The first was the news last month that the first of Dulles rail's two phases, which would run from West Falls Church through Tysons and west to Reston, would cost $2.4 billion rather than the previous estimate of $1.5 billion. That revision, a 60 percent increase, has shattered the federal, state and local funding assumptions on which the venture is based and thrown everyone involved with it for a loop. For the past several weeks, engineers have scrambled to devise ways by which the new estimated cost might be shaved, say, 20 percent, possibly by running an unsightly rail bridge through Tysons instead of an expensive tunnel, or by deviating from (translation: downgrading) Metrorail's usual construction or design standards. Nonetheless, it is worth bearing in mind that since the project is split into two phases, it could conceivably end up costing $5 billion or more.
Then came the report by The Post's Peter Whoriskey last week that the Dulles rail project was the subject of a recent legislative gift, courtesy of Sen. John W. Warner (R-Va.), that allows it to pass a test for federal funding it would otherwise have flunked. Mr. Warner inserted an exemption into the transportation bill that cleared Congress last week enabling the project to remain eligible for hundreds of millions of dollars in federal funding even though it merits only a "medium-low" rating for cost-effectiveness -- the second-lowest of five categories.

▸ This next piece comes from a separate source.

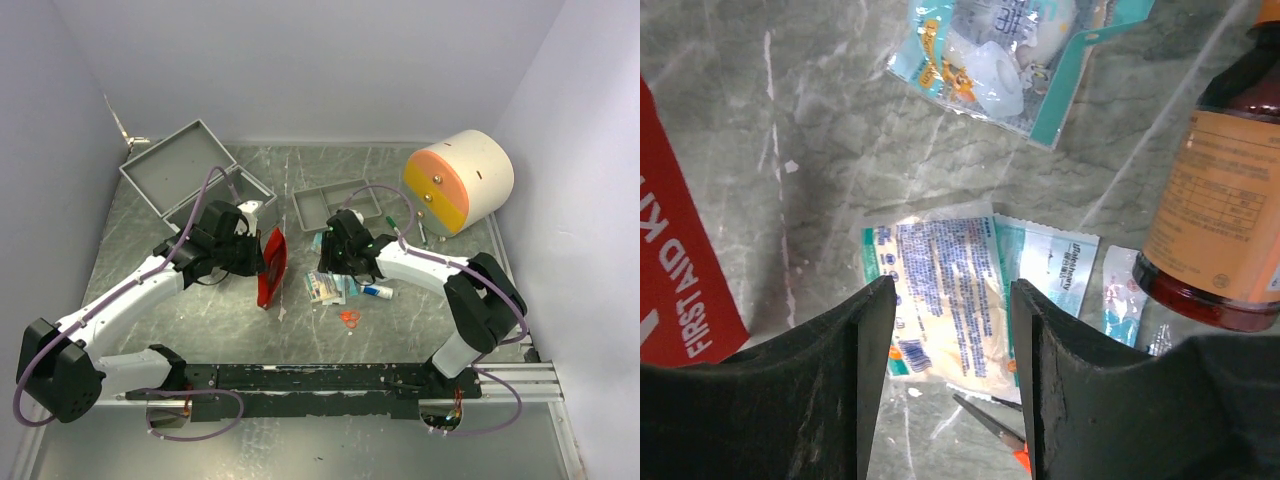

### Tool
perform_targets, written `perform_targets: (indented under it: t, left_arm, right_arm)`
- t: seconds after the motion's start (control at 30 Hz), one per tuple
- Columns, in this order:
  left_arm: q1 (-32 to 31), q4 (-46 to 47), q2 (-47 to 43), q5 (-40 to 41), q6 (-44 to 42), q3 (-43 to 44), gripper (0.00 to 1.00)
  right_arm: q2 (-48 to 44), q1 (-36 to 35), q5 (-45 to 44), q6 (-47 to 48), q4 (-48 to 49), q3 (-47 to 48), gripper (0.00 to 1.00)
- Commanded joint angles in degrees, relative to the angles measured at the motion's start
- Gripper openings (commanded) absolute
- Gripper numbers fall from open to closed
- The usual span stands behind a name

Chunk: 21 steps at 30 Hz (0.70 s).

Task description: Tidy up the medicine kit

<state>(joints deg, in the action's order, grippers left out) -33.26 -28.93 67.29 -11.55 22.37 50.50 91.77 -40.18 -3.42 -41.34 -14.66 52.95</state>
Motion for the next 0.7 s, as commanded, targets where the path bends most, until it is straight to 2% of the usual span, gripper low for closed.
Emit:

In other words, Dulles rail is starting to look like a vanity project, kept alive by its powerful friends despite the growing realization that most similarly rated projects around the country would never see the light of day.
Given what's now known about Dulles rail's likely cost, taxpayers are entitled to a full airing of the project's pros and cons -- and alternatives including innovative rapid bus service and road improvements. If there are acceptable revisions that would trim the price, those should also be given the maximum public exposure.
The benefits of Dulles rail as a spur to development in Northern Virginia still strike us as persuasive. But with $5 billion at stake, it is more important to consider the venture closely than to let its already considerable momentum and powerful political allies sweep away all reasonable doubts.